### The problem
Wherever "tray" appears in a line of the listing, report that line.

### Given data
============

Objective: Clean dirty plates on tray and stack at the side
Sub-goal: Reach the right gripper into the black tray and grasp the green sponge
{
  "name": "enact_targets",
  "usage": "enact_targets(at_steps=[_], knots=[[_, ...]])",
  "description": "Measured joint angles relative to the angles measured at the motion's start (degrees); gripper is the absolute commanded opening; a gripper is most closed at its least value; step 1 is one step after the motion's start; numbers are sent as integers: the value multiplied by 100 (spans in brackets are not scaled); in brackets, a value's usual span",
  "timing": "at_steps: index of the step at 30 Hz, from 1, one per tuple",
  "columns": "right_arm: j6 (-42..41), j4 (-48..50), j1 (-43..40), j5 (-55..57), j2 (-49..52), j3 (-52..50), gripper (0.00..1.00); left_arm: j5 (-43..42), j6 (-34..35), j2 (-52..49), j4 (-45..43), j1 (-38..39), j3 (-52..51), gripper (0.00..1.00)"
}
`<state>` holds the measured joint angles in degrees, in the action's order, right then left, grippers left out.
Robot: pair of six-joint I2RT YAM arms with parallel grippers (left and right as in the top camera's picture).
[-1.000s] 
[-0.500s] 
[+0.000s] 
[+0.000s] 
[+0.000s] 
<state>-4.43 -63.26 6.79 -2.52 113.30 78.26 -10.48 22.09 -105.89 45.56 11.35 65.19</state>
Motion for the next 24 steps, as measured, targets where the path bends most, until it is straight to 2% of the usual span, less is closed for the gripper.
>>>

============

### Exercise solution
Objective: Clean dirty plates on tray and stack at the side
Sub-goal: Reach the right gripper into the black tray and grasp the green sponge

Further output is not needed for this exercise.